The required lines are those that contain "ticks"; pull them out of the data and copy them.
=== Collected material ===
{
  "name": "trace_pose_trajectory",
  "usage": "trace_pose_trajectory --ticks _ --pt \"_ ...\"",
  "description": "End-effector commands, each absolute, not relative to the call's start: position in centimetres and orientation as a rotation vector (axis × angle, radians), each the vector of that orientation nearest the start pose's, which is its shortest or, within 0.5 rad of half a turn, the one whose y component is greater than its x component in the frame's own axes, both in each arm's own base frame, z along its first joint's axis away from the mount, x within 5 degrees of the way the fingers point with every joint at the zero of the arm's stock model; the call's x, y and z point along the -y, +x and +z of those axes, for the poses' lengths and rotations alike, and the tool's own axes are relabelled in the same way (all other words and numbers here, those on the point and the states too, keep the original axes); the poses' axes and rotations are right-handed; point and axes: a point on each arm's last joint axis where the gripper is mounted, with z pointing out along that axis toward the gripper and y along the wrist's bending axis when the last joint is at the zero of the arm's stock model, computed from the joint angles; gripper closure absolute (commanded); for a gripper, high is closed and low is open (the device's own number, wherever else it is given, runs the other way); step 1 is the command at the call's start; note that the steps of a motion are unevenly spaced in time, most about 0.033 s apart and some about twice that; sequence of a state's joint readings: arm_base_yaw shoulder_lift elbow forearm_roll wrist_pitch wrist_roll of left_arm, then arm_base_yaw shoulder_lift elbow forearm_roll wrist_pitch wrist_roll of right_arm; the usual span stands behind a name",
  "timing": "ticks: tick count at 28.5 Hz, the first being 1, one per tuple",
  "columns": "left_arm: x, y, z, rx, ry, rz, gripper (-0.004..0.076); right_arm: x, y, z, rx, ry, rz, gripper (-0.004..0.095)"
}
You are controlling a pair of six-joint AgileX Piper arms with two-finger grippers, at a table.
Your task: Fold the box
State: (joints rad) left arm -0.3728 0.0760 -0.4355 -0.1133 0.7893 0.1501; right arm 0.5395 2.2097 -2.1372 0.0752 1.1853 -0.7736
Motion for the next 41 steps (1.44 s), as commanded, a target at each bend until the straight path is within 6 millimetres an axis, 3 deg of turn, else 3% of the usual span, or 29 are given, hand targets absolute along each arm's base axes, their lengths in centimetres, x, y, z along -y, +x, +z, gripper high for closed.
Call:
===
Response area =>
  "usage": "trace_pose_trajectory --ticks _ --pt \"_ ...\"",
  "timing": "ticks: tick count at 28.5 Hz, the first being 1, one per tuple",

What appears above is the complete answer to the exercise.